Je n’ai jamais vraiment été séduit par le concept de l’art qui nous entretient sur l’art. Cela peut avoir un certain intérêt, mais cet intérêt ne dépasse que rarement le cercle privilégié des praticiens. C’est pourtant l’avenue que j’ai décidé d’emprunter ici.

Lorsque Dominique Morel m’a commandé cette œuvre, il n’y avait qu’une seule contrainte. Cela devait porter sur Rachmaninoff. J’aurais d’emblée opté pour l’hommage s’il avait été question de Garant, Ives ou Ligeti, tout autant de compositeurs qui ont eu, à divers niveaux, une influence assez importante sur mon travail, mais Rachmaninoff…

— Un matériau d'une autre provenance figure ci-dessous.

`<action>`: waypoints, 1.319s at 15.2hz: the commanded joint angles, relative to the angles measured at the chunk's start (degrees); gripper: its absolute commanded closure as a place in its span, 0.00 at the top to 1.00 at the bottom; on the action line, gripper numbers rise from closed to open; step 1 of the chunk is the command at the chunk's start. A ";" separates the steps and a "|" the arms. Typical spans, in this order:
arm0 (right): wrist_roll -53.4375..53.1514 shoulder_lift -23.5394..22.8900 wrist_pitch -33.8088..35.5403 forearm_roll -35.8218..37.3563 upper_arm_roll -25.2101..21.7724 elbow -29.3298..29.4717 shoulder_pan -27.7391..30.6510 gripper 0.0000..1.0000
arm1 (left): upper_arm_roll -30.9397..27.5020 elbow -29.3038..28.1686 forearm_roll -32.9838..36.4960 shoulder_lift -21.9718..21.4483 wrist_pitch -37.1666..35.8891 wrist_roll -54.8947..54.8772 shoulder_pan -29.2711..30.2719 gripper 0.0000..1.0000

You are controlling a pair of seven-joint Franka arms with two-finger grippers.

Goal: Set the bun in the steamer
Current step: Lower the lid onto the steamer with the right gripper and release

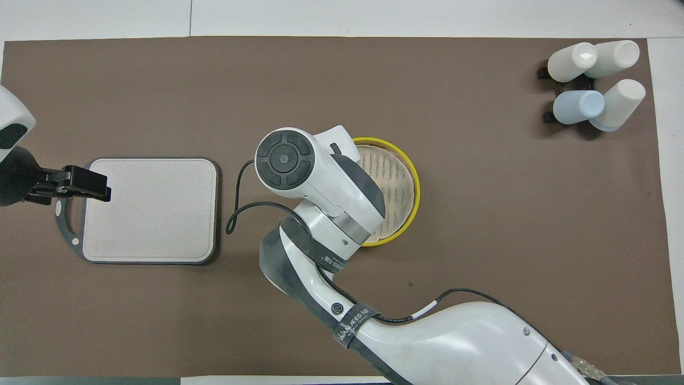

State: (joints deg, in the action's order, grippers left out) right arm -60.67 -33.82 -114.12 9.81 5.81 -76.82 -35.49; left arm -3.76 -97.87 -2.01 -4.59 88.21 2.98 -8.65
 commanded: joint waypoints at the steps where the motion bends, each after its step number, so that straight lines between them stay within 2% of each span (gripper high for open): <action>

Disons d’entrée de jeu que, jusque-là, la musique de Rachmaninoff ne m’avait jamais vraiment intéressé. Je voyais l’artiste comme un homme qui n’avait pas trop bien compris qu’il ne vivait pas au XIXe siècle et les envolées virtuoses qui caractérisent son œuvre pour piano me laissaient plutôt froid. J’ai donc pris cette commande comme un défi, défi compositionnel d’abord, bien sûr (qu’allais-je donc pouvoir faire pour m’en sortir), mais aussi défi à ma capacité d’ouverture d’esprit. Cependant, une chose était claire pour moi, j’allais faire dans le commentaire.

Après avoir parcouru pratiquement l’intégrale de l’œuvre pour piano de l’aristocrate russe, je dois bien concéder que j’y ai rencontré là quelques belles pages d’humanité. J’ai découvert qu’au delà du pathos et des nombreux passages mielleux dont la musique de Rachmaninoff regorge, émerge à certains moments bénis une émotion authentique qui, à mon sens, touche à quelque chose d’universel et de profond dans l’âme humaine.